Видимо, никто больше не переговаривался по радио на задании. После налета Сен-Влас проверил всю технику вернувшихся на базу и никаких неполадок не обнаружил: все детекторные кристаллы на частоте, в источниках питания никаких колебаний напряжения, как и полагается, — но кое-кто припоминал, как на те несколько мгновений, что длилось явление, из наушников пропала даже статика. Некоторые слышали высокое пение — словно ветер в мачтах, в вантах, в кроватных пружинах или тарелках параболических антенн флотов, зимующих в доках… но лишь Убивец и его ведомый видели его, пока гудели себе мимо яростных лиг этого лица, мимо глаз, высившихся на много миль и следивших за их пролетом, и радужки, красные, как угли, через желтый яснели к белому, пока Убивец с ведомым скидывали бомбы безо всякой конкретной схемы, капризный прицел Нордена, в воздухе вокруг его вращающегося окуляра сплошь капли пота, ошарашен их необъявленной потребностью набрать высоту, отказаться от удара по земле ради удара по небесам…

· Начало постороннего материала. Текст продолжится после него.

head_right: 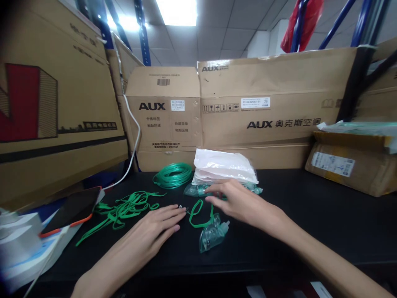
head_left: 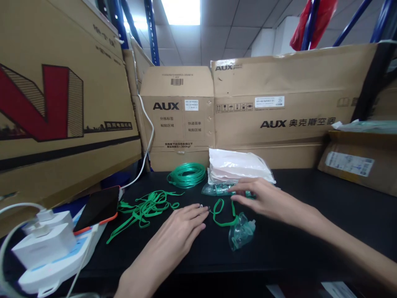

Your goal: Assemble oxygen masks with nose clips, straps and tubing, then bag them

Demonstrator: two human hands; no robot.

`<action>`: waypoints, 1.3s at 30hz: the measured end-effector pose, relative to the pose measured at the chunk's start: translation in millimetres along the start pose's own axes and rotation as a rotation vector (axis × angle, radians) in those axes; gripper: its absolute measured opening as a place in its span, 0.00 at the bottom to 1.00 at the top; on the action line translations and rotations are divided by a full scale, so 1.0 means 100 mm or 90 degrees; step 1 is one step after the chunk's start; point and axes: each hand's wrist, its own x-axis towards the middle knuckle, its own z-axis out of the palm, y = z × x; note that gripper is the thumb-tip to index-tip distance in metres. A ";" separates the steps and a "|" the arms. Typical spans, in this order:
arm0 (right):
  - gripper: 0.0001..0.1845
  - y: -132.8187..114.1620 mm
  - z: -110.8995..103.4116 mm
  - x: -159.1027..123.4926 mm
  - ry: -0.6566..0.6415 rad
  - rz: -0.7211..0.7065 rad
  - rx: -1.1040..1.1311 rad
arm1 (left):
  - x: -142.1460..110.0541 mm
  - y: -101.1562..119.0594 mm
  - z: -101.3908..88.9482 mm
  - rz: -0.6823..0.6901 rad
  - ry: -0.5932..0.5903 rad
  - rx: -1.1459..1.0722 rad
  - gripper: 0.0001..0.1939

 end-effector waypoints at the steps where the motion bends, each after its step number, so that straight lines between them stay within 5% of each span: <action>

Полковник авиации Сен-Влас при разборе полетов не стал упоминать этого ангела: дама из ЖВС [73], которая его опрашивала, всей базе была известна как дракониха-буквалистка наихудшего пошиба (она подала рапорт психиатрам на Продуитта за его радужную валькирию над Пенемюнде и на Жутэма за ярко-синих гремлинов, что пауками разбегались с крыльев его «тайфуна» и мягко планировали в леса Гааги на парашютиках того же цвета). Но черт возьми — это было не облако. Неофициально за две недели с любекского «огненного шторма» до приказа Гитлера начать «вселяющие ужас акты возмездия» — имелось в виду оружие V — слухи об Ангеле расползлись. Хотя полковнику авиации этого вроде бы и не хотелось, Роналду Вишнекоксу разрешили повыспрашивать у него кое-что про тот полет. Так и открылось про Ангела.

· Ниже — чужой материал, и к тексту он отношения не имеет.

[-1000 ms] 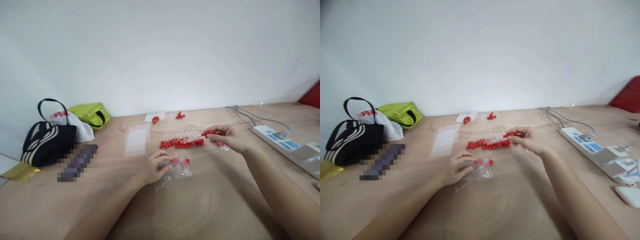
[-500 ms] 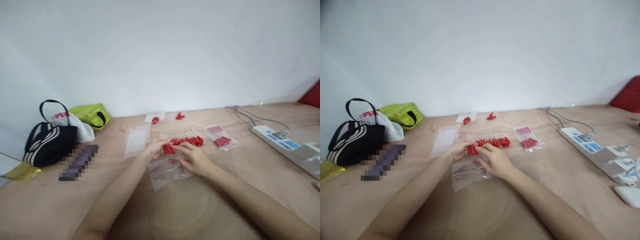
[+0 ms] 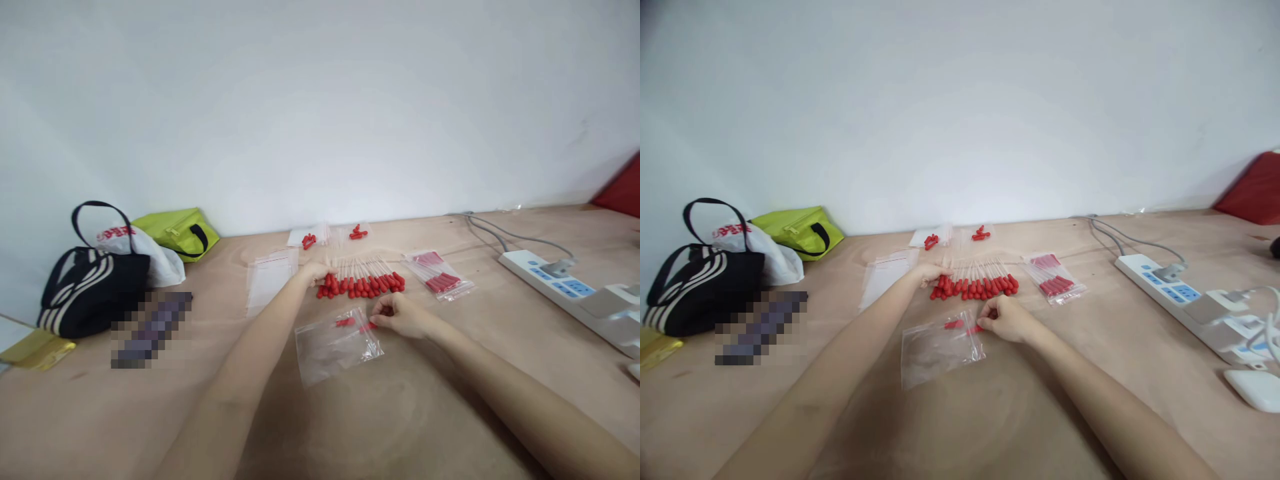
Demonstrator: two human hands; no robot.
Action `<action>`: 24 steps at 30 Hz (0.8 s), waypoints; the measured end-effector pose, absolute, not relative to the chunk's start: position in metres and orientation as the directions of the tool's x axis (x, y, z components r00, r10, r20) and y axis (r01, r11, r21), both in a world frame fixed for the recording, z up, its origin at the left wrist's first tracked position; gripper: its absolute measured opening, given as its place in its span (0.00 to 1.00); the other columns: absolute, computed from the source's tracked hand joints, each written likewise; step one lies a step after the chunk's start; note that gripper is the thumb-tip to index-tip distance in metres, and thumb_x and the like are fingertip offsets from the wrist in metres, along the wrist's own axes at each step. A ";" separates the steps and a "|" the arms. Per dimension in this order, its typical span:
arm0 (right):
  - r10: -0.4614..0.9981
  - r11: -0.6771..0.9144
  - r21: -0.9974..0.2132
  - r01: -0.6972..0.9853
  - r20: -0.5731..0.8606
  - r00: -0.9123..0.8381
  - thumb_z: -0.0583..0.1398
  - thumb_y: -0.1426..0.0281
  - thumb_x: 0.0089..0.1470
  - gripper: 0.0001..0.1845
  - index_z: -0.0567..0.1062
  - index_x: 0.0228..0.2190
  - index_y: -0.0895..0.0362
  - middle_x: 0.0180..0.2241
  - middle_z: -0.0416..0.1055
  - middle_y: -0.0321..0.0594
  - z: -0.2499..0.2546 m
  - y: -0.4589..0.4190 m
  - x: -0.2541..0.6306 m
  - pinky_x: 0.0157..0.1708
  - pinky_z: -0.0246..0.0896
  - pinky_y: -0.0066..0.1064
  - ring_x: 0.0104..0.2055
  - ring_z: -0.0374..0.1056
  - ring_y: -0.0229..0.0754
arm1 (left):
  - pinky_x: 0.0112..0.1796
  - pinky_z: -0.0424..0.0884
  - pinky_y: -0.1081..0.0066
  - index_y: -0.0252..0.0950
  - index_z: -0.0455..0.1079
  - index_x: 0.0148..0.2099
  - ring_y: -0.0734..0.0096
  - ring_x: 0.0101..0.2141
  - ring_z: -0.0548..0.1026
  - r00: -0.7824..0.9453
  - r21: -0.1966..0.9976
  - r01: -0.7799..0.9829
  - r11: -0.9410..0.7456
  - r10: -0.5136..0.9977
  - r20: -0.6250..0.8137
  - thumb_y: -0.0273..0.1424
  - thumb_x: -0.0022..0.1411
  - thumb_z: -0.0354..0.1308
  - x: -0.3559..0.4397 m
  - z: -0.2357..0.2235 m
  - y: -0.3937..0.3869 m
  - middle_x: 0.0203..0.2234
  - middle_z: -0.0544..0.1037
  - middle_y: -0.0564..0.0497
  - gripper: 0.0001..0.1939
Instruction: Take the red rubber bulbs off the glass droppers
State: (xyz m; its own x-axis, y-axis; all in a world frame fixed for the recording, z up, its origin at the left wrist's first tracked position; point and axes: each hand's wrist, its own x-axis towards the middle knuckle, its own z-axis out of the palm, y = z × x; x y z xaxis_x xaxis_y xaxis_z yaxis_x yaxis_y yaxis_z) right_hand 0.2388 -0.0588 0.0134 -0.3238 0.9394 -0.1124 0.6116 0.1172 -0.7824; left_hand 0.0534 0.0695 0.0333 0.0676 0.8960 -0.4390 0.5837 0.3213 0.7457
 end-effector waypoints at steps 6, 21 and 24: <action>0.929 0.091 -0.821 0.563 -0.134 -0.346 0.58 0.70 0.42 0.05 0.71 0.23 0.59 0.23 0.70 0.36 0.009 -0.058 0.238 0.25 0.55 0.25 0.24 0.62 0.33 | 0.22 0.62 0.77 0.33 0.67 0.23 0.75 0.20 0.67 -0.009 0.607 0.774 0.178 0.963 -0.270 0.33 0.44 0.63 0.051 0.025 0.071 0.14 0.68 0.55 0.10; 0.904 0.062 -0.830 0.554 -0.188 -0.384 0.62 0.67 0.37 0.09 0.72 0.25 0.59 0.20 0.66 0.33 0.012 -0.059 0.239 0.21 0.50 0.24 0.21 0.56 0.31 | 0.38 0.65 0.70 0.35 0.70 0.33 0.67 0.36 0.72 0.155 0.407 0.895 -0.182 0.983 0.099 0.29 0.53 0.54 0.022 0.054 0.014 0.32 0.75 0.48 0.06; 0.893 0.067 -0.840 0.538 -0.191 -0.409 0.63 0.70 0.34 0.09 0.72 0.24 0.59 0.19 0.64 0.32 0.015 -0.060 0.239 0.20 0.50 0.23 0.21 0.55 0.30 | 0.41 0.65 0.70 0.36 0.69 0.35 0.70 0.37 0.71 0.430 0.464 0.697 -0.547 0.836 0.340 0.30 0.58 0.49 0.014 0.038 -0.032 0.33 0.75 0.50 0.08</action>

Затем Кэрролл Эвентир попробовал достучаться до ведомого Сен-Власа — Теренса Ханадетки. На хвосте целый небосвод «мессеров», деваться некуда. Входные данные морочат голову. Петер Сакса намекнул, что вообще-то здесь может иметь место множество проявлений Ангела. У Хана-детки оно не такое доступное, как у некоторых других. Незадачи с уровнями, с Правосудием — в смысле таро… Это от той бури, что нынче разметывает всех по обе стороны Смерти. Приятного мало. На своей стороне Эвентир считает, что он скорее жертва, даже несколько обижается. Петер Сакса на своей поразительным образом выпадает из роли и впадает в ностальгию по жизни, по старому миру, по Веймарскому декадансу, который его кормил и двигал. В 1930-м насильно перекинутый на другую сторону ударом шуцманской дубинки в уличных беспорядках в Нойкёльне, теперь он сентиментально припоминает вечера натертого темного дерева, сигарного дыма, дам в граненом нефрите, панбархате, масле дамасских роз, на стенах — новейшие угловатые пастели, во многочисленных ящичках столов — новейшие наркотики. Больше, нежели просто «Kreis» [74]— обыкновенно вечерами расцветали целые мандалы: все круги общества, все кварталы столицы, ладонями вниз на эту знаменитую кровавую полировку, касаясь лишь мизинцами. Стол Саксы был что глубокий пруд в лесу. Под гладью что-то ворочалось, ускользало, начинало всплывать… Вальтеру Ашу («Тельцу») однажды вечером явилось нечто столь необычное, что вернули его лишь три иеропона (250 мг), но даже после них он ложиться спать как бы не очень стремился. Все они стояли и на него смотрели — драными рядами, похожими на построение атлетов: Вимпе, человек «ИГ», которому выпало держать иеропон, зацикливал Заргнера — гражданского, приданного Генеральному штабу, сбоку лейтенант Вайссман, недавно вернувшийся из Юго-Западной Африки, и адъютант-гереро, которого лейтенант привез с собой, пялился, пялился на всех, на всё… а за спинами дамы шевелились шипящим плетеньем, вспыхивали блестки и высокоальбедные чулки, черно-белый грим в изысканно гнусавой тревоге, глаза распахнуты ах…Всякое лицо, что наблюдало за Вальтером Ашем, — сцена райка; всякое — само себе номер.